A flood of furry bodies poured from the underbrush. Jackals. Dozens upon dozens of them, and in the lead were the huge, muscled shapes of shapeshifters in their warrior form. Clan Jackal had arrived.
They circled Anapa.
“We will take the child now,” a gray shapeshifter in a warrior shape said.
“Give us the child.”
Anapa smiled a lopsided grin that bared his teeth and thrust his arms up. Magic flowed from him in a slow wave.
The Jackals pushed against it.
The enormous alpha in front howled. Hundreds of voices answered in a chorus of howls, barks, and yips.
Anapa pushed.
Clan Jackal gained a foot. Another foot.
Anapa clenched his teeth. There were too many of them and he was too weakened.
“Give us the child,” snarling voices demanded.
“Return the child.”
“Return!”
“Stop!” Magic pulsed, knocking the first few Jackals back. Others took their place. He didn’t have enough juice to disappear. I had been inside him, and I knew. He’d spent everything on that fight.
“Here!” He spat. “Have her.”
A little girl materialized in the middle of the Jackal pack. One of the warriors snatched her and ran toward us. The Jackals kept moving, step by step, tightening the ring.
“I gave you what you wanted!”
The Jackals closed in, one step at a time, eyes on fire, fangs gleaming.
“Stop!”
They swarmed him. He screamed, but not for very long.
I sat on a muddy log. My heart was beating inside me. Doolittle had mended it through a gaping hole in my chest, while I screamed, and then he’d repaired my rib cage, and then he had sealed my wounds. He sat next to me now, wiping my blood off his hands with a wet rag. His eyes were red. He had a terrible look on his face.
Raphael knelt by him. “Thank you.”
Doolittle shook his head. “I didn’t hear that. What did you say?”
Raphael leaned closer. “I said, thank—”
Doolittle grabbed his throat and smashed his head into Raphael’s face. It was the most vicious head butt I had ever seen. Raphael fell back. Doolittle snarled something under his breath and walked away.
Raphael shook his head. Blood gushed from his broken nose.
“I think he’s mad at you,” I told him.
“He’ll get over it.” Raphael grinned at me.

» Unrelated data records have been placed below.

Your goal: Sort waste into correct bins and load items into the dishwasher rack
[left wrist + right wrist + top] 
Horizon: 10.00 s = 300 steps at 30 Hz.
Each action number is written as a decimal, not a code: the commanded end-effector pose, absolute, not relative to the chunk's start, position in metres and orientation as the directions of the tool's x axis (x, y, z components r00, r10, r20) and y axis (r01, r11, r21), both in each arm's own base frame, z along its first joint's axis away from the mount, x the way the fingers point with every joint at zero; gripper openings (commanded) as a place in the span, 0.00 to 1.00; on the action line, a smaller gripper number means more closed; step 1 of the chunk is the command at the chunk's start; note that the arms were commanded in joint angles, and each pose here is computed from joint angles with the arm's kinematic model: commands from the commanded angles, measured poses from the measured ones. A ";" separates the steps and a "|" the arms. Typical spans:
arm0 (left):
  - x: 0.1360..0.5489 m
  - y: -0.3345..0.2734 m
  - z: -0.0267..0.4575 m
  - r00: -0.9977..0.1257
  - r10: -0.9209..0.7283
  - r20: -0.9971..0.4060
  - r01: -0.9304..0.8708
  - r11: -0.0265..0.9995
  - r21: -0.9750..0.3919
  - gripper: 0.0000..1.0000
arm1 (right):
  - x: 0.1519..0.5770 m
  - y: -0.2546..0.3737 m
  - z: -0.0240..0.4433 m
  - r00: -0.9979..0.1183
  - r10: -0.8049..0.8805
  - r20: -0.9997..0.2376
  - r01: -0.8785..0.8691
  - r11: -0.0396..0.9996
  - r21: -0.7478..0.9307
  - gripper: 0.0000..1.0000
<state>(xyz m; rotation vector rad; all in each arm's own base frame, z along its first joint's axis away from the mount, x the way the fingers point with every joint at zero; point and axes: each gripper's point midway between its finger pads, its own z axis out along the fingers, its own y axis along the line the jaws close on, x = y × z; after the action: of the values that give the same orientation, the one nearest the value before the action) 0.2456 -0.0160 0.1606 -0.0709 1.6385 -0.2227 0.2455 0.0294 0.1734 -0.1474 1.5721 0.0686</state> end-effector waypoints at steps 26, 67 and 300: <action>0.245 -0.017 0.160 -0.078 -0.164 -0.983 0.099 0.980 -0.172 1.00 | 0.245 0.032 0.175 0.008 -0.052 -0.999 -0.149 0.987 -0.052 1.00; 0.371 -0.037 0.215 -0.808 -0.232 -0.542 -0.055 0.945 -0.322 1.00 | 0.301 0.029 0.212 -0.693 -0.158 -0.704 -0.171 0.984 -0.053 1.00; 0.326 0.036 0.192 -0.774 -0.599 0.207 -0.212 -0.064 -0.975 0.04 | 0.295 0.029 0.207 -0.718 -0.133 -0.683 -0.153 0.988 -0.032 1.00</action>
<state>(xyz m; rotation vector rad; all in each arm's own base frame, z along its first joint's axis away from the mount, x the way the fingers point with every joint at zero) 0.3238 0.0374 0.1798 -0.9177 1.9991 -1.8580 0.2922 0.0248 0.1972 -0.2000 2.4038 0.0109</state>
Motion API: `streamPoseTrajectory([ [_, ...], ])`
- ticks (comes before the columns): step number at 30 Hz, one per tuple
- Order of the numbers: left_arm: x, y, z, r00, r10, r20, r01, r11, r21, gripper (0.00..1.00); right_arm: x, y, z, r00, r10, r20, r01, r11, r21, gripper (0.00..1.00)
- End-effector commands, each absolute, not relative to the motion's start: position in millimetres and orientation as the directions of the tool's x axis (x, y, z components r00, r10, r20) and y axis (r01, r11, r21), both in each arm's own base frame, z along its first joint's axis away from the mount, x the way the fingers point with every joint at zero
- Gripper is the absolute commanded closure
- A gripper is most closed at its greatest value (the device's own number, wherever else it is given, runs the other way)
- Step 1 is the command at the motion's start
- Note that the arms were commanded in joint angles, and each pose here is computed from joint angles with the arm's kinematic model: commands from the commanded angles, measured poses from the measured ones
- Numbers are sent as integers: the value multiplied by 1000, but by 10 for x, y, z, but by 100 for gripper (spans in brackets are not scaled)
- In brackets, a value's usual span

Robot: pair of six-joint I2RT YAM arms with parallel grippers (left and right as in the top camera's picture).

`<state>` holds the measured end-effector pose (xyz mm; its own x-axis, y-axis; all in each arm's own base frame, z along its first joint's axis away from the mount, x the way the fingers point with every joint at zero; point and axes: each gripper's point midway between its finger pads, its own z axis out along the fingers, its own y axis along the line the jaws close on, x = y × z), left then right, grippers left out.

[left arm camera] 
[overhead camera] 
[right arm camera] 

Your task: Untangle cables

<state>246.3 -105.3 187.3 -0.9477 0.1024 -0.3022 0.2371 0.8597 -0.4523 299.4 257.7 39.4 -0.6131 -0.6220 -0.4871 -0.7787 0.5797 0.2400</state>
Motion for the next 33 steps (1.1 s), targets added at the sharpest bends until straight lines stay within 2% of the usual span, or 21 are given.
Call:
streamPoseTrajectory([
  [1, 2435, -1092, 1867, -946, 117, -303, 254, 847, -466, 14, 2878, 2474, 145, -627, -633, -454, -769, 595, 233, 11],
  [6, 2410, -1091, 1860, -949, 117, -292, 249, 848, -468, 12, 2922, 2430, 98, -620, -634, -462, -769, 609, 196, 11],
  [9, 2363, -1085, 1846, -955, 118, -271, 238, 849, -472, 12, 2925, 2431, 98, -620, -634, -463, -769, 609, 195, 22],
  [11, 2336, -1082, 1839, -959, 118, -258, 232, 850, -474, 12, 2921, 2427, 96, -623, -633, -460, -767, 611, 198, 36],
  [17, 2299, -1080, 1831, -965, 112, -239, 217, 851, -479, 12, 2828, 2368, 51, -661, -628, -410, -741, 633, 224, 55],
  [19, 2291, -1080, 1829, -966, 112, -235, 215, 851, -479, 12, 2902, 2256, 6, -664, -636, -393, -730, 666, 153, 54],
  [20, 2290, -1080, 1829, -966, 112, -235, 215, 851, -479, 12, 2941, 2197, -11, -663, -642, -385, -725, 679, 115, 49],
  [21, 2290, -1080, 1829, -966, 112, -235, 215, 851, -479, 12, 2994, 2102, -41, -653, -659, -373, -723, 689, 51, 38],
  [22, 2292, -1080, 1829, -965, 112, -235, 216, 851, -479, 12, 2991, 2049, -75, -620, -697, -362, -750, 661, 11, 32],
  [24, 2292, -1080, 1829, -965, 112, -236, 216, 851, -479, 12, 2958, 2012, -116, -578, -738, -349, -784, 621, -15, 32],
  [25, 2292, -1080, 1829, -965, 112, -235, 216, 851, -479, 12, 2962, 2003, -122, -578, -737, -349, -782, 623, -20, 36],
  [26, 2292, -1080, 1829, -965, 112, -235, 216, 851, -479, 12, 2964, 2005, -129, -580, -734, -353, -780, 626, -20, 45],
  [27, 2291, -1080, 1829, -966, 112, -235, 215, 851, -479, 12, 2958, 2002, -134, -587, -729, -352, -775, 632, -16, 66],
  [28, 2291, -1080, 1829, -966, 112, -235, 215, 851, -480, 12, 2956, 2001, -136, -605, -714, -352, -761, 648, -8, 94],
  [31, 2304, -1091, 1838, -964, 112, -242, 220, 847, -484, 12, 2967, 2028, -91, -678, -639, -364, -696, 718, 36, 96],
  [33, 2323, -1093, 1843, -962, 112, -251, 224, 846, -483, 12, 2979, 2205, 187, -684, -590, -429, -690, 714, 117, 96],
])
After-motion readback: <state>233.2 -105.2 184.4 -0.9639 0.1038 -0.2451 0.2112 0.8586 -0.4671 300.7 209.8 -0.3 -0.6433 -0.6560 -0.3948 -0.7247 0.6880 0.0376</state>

“How did you know I wouldn’t die?”
“I didn’t.”
“Took a chance, huh?”
He nodded. “We had nothing to lose.”
Behind him the Jackals had dismantled one of the huts and dragged Anapa’s dismembered corpse onto a pile of wood. Two shapeshifters in warrior form dumped fuel onto the boards and set it on fire.
“How did you know Anapa would panic?” I asked.
“When you told me he had started as a shapeshifter, I went to the Jackals looking for their research on Anubis’s weaknesses. They took it very seriously. Half of the Clan was digging up information. They said that in ancient Egypt, when Anubis was still human, silver was virtually unknown. The Egyptians started getting it later, through imports, and even then it was highly prized. There was no reason he would know how silver affected shapeshifters from personal experience. Roman said that he would likely retreat to the old Anapa body if he was threatened. Clan Jackal trailed us. His ego was so colossal, he didn’t view them as a threat.”
“He didn’t even notice them,” I told him.
“The hardest part was talking Doolittle into that emergency open-heart surgery. He really didn’t want to do it. We argued for hours. He thought you wouldn’t survive.” Raphael swallowed. He looked sick.
“What’s the matter with you? Is it the poison?”